* Work instruction *
In your copy of the data below, reproduce every entry exactly and omit the pictures.

* Input records *
------------------------------------------------------------

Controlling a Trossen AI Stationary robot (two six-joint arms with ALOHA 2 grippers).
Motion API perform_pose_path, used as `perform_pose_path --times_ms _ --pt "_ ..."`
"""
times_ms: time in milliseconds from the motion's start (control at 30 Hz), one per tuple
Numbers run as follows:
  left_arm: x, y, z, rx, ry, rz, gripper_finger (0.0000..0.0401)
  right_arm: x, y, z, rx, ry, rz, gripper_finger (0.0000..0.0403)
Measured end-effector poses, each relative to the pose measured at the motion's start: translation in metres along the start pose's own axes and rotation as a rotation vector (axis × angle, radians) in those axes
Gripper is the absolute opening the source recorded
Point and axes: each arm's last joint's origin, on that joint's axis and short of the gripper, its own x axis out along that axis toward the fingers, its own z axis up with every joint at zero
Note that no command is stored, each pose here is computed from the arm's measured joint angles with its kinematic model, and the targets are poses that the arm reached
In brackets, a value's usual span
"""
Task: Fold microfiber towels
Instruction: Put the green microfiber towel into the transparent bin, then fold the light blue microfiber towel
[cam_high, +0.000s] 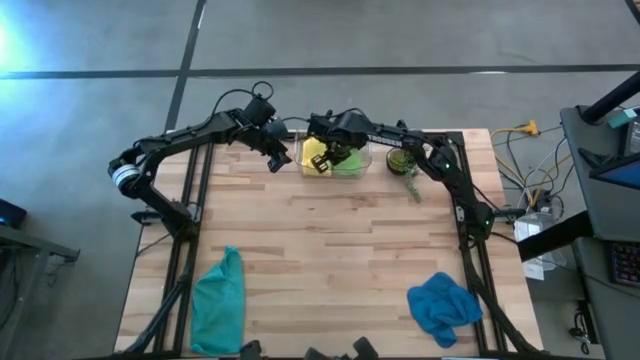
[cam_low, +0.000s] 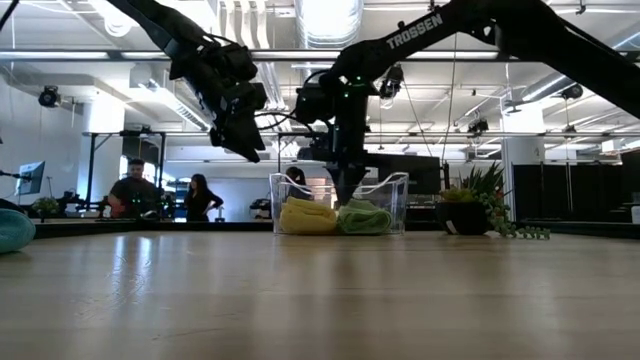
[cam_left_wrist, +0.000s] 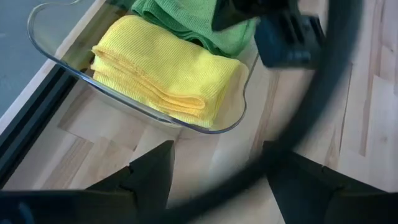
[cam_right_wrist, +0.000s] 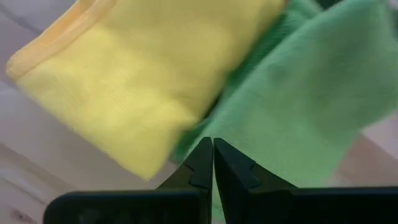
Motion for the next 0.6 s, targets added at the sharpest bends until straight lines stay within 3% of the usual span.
perform_pose_path --times_ms 167,267,433,600 --pt "0.000 0.000 0.000 0.000 0.000 0.000 0.0228 0.010 0.002 0.000 -0.004 0.006 -0.011 0.0009" --pt "0.000 0.000 0.000 -0.002 0.004 -0.001 0.0228 -0.009 -0.004 0.002 0.000 -0.014 -0.041 0.0009" --pt "-0.005 -0.002 -0.003 -0.021 0.031 -0.005 0.0228 -0.100 -0.020 -0.004 -0.049 -0.205 -0.054 0.0009" --pt "-0.008 -0.005 -0.009 -0.058 0.085 -0.015 0.0228 -0.188 -0.044 -0.032 -0.175 -0.384 -0.007 0.0009"
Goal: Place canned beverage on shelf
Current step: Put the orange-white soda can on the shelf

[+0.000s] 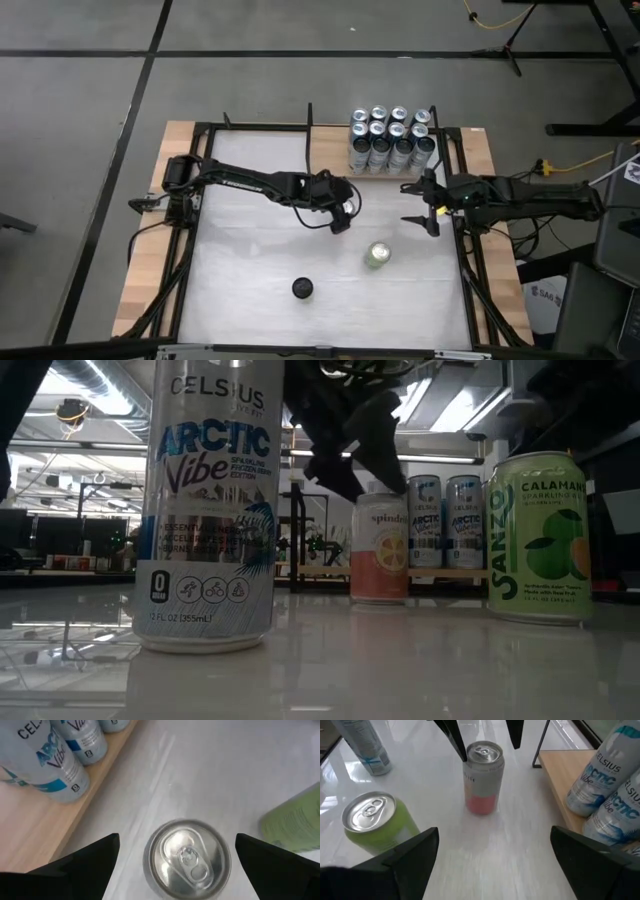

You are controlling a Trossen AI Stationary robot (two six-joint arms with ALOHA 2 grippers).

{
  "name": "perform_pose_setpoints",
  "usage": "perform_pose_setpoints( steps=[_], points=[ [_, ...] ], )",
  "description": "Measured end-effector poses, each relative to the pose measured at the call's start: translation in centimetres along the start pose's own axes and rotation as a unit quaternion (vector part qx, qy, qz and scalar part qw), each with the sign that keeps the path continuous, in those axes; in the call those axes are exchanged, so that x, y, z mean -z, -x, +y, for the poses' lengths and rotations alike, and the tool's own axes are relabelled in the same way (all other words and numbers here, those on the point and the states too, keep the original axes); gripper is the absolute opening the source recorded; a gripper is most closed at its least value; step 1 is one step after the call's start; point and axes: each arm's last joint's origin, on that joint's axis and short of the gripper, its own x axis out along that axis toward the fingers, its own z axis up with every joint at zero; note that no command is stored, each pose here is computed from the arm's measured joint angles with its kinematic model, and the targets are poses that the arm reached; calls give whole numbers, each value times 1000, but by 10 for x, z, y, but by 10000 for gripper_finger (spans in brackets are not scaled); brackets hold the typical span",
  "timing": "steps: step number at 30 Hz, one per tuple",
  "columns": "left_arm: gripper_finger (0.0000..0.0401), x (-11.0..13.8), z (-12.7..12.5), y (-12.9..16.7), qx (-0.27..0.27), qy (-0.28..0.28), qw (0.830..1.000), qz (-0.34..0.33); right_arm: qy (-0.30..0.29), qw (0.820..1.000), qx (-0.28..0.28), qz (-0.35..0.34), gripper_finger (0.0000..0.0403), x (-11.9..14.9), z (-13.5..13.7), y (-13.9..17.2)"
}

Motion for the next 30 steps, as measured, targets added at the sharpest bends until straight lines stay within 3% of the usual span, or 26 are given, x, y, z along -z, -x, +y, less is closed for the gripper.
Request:
perform_pose_setpoints(
  steps=[17, 30],
  points=[
    [385, 14, -5, -23, -9, -12, 1000, 27, 0, 1000, 0, 14, 372, 9, 0, -6],
    [273, 14, -5, -22, -10, -13, 1000, 26, 1, 1000, 0, 15, 372, 9, 0, -6]
  ],
)
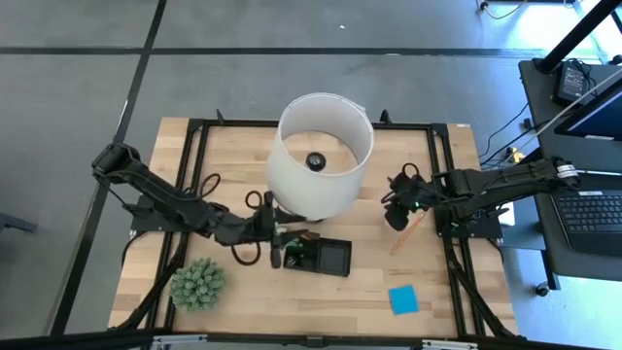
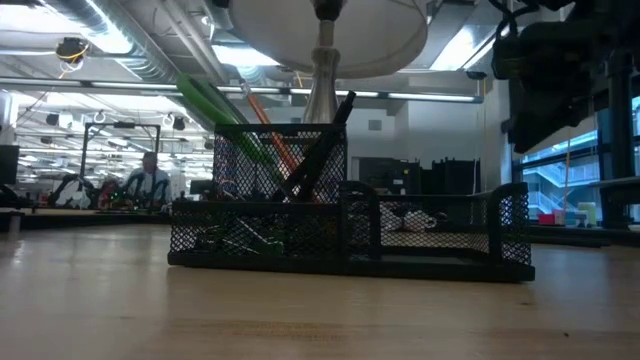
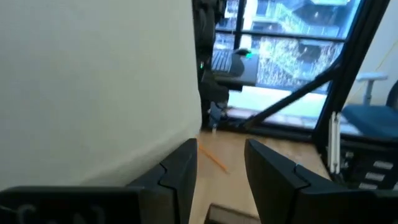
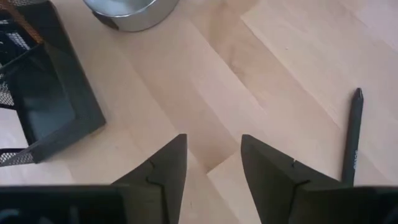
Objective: Pick and place office supplies into organizer
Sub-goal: Put the black pen into the black desk organizer
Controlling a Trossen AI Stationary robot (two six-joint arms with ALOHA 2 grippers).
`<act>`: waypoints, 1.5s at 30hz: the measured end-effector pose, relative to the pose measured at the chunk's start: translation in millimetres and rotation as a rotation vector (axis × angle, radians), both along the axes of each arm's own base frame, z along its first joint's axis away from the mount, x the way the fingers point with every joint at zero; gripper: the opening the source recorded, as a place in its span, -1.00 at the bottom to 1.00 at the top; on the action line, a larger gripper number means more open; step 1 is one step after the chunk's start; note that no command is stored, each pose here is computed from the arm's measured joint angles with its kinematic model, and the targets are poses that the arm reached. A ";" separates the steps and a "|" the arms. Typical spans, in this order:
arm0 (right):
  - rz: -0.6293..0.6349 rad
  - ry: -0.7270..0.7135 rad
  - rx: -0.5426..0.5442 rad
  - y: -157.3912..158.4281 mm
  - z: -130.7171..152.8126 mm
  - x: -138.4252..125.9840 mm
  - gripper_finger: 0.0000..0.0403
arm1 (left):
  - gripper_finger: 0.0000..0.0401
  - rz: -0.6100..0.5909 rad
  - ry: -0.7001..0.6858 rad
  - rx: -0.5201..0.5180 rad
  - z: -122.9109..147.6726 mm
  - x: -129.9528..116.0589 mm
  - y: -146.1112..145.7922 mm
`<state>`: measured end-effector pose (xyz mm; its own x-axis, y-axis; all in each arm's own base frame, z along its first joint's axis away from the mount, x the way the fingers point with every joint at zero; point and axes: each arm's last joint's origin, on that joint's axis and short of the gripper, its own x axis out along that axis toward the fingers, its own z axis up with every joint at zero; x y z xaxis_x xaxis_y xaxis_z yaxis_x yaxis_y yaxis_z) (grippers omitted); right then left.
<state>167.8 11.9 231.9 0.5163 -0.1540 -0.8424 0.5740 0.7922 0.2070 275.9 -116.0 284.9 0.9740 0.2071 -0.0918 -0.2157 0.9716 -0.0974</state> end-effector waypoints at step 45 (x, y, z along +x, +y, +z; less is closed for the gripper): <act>-0.029 0.001 -0.023 -1.0 -0.1 -0.6 -0.24 | -0.37 -0.457 0.062 -0.313 49.9 -84.5 -1.9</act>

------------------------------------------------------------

* Written answer *
Controlling a Trossen AI Stationary robot (two six-joint arms with ALOHA 2 grippers).
Motion API perform_pose_path, used as `perform_pose_path --times_ms _ --pt "_ ..."`
"""
times_ms: time in milliseconds from the motion's start (control at 30 Hz), one per tuple
Numbers run as follows:
  left_arm: x, y, z, rx, ry, rz, gripper_finger (0.0000..0.0401)
  right_arm: x, y, z, rx, ry, rz, gripper_finger (0.0000..0.0403)
Measured end-effector poses, each relative to the pose measured at the motion's start: translation in metres along the start pose's own axes and rotation as a rotation vector (axis × angle, radians) in those axes
Gripper is the absolute opening the source recorded
Point and axes: each arm's last joint's origin, on that joint's axis and short of the gripper, its own x axis out along that axis toward the fingers, its own z axis up with every joint at zero
Note that no command is stored, each pose here is computed from the arm's measured joint angles with its kinematic model, and the targets are poses that the arm reached
In brackets, a value's usual span
"""
Task: Fold microfiber towels
Instruction: Put the green microfiber towel into the transparent bin, then fold the light blue microfiber towel
[cam_high, +0.000s] 
[cam_low, +0.000s] 
[cam_left_wrist, +0.000s] 
[cam_right_wrist, +0.000s] 
Motion for the next 0.6 s, targets added at the sharpest bends until straight lines stay within 3% of the usual span.
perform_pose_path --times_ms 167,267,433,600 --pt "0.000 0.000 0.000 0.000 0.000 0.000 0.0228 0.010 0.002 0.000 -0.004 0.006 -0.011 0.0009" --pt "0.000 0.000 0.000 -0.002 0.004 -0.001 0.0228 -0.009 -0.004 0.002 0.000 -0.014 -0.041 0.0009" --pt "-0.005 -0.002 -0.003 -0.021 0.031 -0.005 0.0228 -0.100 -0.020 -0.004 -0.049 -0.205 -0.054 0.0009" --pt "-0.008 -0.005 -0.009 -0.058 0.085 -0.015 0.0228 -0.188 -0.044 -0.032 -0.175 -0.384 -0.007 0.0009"
Goal: Place canned beverage on shelf
Current step: Put the orange-white soda can on the shelf

[+0.000s] 

You are controlling a Trossen AI Stationary robot (two six-joint arms with ALOHA 2 grippers).

{
  "name": "perform_pose_setpoints",
  "usage": "perform_pose_setpoints( steps=[_], points=[ [_, ...] ], )",
  "description": "Measured end-effector poses, each relative to the pose measured at the call's start: translation in centimetres along the start pose's own axes and rotation as a unit quaternion (vector part qx, qy, qz and scalar part qw), each with the sign that keeps the path continuous, in those axes; in the call those axes are exchanged, so that x, y, z mean -z, -x, +y, for the poses' lengths and rotations alike, and the tool's own axes are relabelled in the same way (all other words and numbers here, those on the point and the states too, keep the original axes); gripper is the absolute opening the source recorded; a gripper is most closed at its least value; step 1 is one step after the call's start; point and axes: each arm's last joint's origin, on that joint's axis and short of the gripper, its own x axis out along that axis toward the fingers, its own z axis up with every joint at zero; note that no command is stored, each pose here is computed from the arm's measured joint angles with its kinematic model, and the targets are poses that the arm reached; calls give whole numbers, each value times 1000, but by 10 for x, z, y, but by 10000 for gripper_finger (spans in brackets are not scaled); brackets hold the typical span",
  "timing": "steps: step number at 30 Hz, one per tuple",
  "columns": "left_arm: gripper_finger (0.0000..0.0401), x (-11.0..13.8), z (-12.7..12.5), y (-12.9..16.7), qx (-0.27..0.27), qy (-0.28..0.28), qw (0.830..1.000), qz (-0.34..0.33); right_arm: qy (-0.30..0.29), qw (0.820..1.000), qx (-0.28..0.28), qz (-0.35..0.34), gripper_finger (0.0000..0.0403), x (-11.9..14.9), z (-13.5..13.7), y (-13.9..17.2)"
}

Motion for the next 30 steps, as measured, targets added at the sharpest bends until straight lines stay within 3% of the usual span, or 26 are given, x, y, z along -z, -x, +y, less is closed for the gripper.
Request:
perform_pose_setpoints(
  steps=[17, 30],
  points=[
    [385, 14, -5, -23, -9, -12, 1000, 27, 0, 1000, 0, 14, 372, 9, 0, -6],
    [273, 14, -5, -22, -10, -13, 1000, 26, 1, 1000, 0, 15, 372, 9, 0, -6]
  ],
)
Objective: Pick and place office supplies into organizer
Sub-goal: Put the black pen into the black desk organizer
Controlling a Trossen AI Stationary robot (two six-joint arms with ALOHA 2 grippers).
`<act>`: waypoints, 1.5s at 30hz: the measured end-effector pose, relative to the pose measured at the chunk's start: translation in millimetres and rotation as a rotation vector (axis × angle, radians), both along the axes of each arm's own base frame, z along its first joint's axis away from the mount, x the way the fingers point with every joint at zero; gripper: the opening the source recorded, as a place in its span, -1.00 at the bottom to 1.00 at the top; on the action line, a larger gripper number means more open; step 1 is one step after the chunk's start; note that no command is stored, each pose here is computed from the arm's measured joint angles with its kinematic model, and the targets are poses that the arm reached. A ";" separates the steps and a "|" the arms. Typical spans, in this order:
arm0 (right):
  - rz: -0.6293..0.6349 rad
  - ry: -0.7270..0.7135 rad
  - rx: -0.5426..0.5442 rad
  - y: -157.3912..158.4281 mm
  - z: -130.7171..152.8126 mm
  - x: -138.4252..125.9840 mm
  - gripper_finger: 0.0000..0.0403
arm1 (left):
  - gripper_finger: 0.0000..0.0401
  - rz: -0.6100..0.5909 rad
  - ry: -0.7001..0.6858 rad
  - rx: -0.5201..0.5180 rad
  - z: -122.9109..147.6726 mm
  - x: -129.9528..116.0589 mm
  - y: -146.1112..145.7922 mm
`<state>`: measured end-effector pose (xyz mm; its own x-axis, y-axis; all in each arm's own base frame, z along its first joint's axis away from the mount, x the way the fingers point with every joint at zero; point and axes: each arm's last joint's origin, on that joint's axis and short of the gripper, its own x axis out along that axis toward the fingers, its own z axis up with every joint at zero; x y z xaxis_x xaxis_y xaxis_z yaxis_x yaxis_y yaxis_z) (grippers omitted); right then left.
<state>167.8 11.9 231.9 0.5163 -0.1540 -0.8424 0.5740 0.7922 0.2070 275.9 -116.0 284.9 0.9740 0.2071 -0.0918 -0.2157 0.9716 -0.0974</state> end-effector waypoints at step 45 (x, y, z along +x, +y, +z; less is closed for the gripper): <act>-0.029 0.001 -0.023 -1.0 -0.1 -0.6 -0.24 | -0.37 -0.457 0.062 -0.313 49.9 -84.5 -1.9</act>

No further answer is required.